In un esperimento, dei volontari affetti da ipoacusia grave (funzionalmente sordi) producevano segni riferiti ad azioni ed oggetti, e poi osservavano e comprendevano segni ugualmente riferiti alle due categorie esaminate. La raccolta delle immagini fMRI dei cervelli in azione ha documentato configurazioni di attivazione differenti per esecuzione e comprensione; tuttavia, è stata rilevata l’eccezione di una comune partecipazione ai due differenti processi da parte dell’area di Broca. Questo rilievo fornisce, come affermano gli autori dello studio, un supporto prima facie alla tesi secondo cui le popolazioni neuroniche del sistema motorio partecipano alla percezione dei codici di comunicazione linguistica, in questo caso rappresentati dalla semìa sostitutiva gestuale.

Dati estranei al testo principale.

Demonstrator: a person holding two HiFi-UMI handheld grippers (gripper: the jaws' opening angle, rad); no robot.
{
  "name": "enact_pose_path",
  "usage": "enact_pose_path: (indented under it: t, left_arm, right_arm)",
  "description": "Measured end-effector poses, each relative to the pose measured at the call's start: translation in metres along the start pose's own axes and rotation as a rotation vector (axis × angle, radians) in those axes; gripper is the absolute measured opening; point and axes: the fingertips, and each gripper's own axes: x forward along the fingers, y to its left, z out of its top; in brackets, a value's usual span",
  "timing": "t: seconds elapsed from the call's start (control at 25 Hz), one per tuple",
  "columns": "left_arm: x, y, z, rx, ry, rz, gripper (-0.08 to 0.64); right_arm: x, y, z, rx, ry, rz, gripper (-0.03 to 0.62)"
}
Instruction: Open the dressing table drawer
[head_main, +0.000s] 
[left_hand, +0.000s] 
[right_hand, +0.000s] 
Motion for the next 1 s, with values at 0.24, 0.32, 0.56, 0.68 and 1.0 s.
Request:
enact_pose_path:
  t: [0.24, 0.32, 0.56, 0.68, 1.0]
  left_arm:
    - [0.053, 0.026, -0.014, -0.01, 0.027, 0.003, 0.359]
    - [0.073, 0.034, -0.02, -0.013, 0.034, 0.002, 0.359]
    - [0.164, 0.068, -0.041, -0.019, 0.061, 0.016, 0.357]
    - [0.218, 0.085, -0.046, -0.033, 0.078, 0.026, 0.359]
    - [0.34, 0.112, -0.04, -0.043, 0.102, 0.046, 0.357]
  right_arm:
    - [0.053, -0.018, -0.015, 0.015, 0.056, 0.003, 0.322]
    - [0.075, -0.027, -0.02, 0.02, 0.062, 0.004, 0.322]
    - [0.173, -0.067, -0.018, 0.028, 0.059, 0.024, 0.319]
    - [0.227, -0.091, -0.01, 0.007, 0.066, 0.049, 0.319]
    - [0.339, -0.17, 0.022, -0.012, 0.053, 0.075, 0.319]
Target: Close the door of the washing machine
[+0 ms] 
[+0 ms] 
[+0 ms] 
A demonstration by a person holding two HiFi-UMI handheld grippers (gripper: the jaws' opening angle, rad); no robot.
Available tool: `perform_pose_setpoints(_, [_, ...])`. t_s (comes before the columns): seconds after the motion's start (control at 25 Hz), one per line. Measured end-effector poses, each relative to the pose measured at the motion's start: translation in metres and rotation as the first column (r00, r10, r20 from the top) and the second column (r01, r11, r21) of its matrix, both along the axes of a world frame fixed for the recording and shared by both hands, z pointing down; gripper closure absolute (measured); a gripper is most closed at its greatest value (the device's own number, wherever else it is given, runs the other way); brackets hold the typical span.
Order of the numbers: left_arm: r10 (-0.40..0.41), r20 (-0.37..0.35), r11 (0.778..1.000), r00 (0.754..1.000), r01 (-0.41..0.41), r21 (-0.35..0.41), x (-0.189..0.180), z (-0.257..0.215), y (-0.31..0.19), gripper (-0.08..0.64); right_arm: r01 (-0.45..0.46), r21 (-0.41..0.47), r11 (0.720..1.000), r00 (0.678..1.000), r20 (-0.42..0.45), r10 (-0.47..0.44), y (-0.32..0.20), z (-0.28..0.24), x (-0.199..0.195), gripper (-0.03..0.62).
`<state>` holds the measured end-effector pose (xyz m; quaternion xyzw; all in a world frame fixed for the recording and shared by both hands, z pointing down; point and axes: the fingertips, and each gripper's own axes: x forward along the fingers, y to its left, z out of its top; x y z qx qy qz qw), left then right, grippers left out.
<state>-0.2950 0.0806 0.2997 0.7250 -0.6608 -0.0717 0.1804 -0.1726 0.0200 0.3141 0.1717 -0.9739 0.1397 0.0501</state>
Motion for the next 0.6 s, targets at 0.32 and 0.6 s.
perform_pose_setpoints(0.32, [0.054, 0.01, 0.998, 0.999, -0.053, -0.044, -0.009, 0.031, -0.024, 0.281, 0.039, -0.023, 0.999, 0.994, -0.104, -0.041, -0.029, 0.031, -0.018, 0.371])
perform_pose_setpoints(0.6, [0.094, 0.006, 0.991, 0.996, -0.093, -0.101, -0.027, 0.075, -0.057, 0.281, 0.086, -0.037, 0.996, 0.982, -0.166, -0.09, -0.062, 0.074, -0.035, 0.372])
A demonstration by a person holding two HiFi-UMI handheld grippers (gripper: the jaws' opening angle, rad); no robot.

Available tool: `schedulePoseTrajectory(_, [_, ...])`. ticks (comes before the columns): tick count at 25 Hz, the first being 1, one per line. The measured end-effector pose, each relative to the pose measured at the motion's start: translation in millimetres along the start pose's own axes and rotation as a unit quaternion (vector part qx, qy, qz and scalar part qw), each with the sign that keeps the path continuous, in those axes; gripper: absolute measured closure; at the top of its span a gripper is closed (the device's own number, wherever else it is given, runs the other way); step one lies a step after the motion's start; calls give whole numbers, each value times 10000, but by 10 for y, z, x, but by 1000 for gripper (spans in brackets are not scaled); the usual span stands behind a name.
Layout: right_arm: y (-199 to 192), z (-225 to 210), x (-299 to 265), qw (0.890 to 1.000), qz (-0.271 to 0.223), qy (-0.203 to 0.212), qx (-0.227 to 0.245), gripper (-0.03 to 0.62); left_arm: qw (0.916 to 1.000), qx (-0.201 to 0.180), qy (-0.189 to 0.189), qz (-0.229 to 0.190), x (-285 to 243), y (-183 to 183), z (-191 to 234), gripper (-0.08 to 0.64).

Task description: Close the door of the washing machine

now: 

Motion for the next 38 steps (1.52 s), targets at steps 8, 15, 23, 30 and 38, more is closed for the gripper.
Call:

L’accurata analisi dei quadri fMRI dei cervelli attivi durante la produzione e la recezione della rappresentazione mediante i simboli gestuali delle due categorie logiche dell’oggetto materiale statico e del verbo esprimente azione dinamica, non ha fatto registrare differenze apprezzabili. In altri termini, non è risultato un differente comportamento del sistema motorio corticale complessivamente inteso, magari con segni della sua partecipazione, quando era in questione la comunicazione relativa all’azione.

Questi risultati sono stati discussi dai ricercatori in rapporto a studi relativi all’influenza di lesioni cerebrali sulle abilità di esecuzione e comprensione dell’ASL. Per questa discussione, la cui comprensione richiede la descrizione dettagliata della patologia dei casi esaminati e degli esiti clinici, si rimanda alla lettura del testo integrale dell’articolo originale. In estrema sintesi, alla luce dei reperti e delle deduzioni derivate dai casi clinici, Okada e colleghi concludono che l’attivazione rilevata nell’area di Broca durante l’osservazione dei gesti dell’ASL non è causalmente legata alla comprensione dei segni.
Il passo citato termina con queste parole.